### Exercise instructions
With the pictures removed, write out the data below exactly.
[[ Collected data open ]]
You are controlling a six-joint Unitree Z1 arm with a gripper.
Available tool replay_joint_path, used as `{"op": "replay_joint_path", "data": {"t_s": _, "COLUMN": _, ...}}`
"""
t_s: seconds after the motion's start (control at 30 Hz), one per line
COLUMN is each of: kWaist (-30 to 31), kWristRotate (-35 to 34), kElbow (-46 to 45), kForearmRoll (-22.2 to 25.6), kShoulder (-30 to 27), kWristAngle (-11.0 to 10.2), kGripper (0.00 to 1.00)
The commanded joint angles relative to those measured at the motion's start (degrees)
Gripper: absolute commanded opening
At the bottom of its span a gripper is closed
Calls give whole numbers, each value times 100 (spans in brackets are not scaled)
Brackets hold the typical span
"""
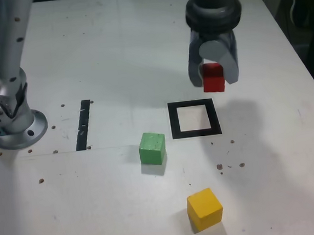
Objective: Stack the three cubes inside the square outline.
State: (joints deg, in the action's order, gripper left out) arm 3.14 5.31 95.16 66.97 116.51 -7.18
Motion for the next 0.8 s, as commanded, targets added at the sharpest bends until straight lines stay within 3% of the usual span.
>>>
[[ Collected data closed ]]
### Answer to this exercise
You are controlling a six-joint Unitree Z1 arm with a gripper.
Available tool replay_joint_path, used as `{"op": "replay_joint_path", "data": {"t_s": _, "COLUMN": _, ...}}`
"""
t_s: seconds after the motion's start (control at 30 Hz), one per line
COLUMN is each of: kWaist (-30 to 31), kWristRotate (-35 to 34), kElbow (-46 to 45), kForearmRoll (-22.2 to 25.6), kShoulder (-30 to 27), kWristAngle (-11.0 to 10.2), kGripper (0.00 to 1.00)
The commanded joint angles relative to those measured at the motion's start (degrees)
Gripper: absolute commanded opening
At the bottom of its span a gripper is closed
Calls give whole numbers, each value times 100 (spans in brackets are not scaled)
Brackets hold the typical span
"""
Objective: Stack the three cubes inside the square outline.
State: (joints deg, in the action's order, gripper left out) arm 3.14 5.31 95.16 66.97 116.51 -7.18
Motion for the next 0.8 s, as commanded, targets added at the sharpest bends until straight lines stay within 3% of the usual span.
>>>

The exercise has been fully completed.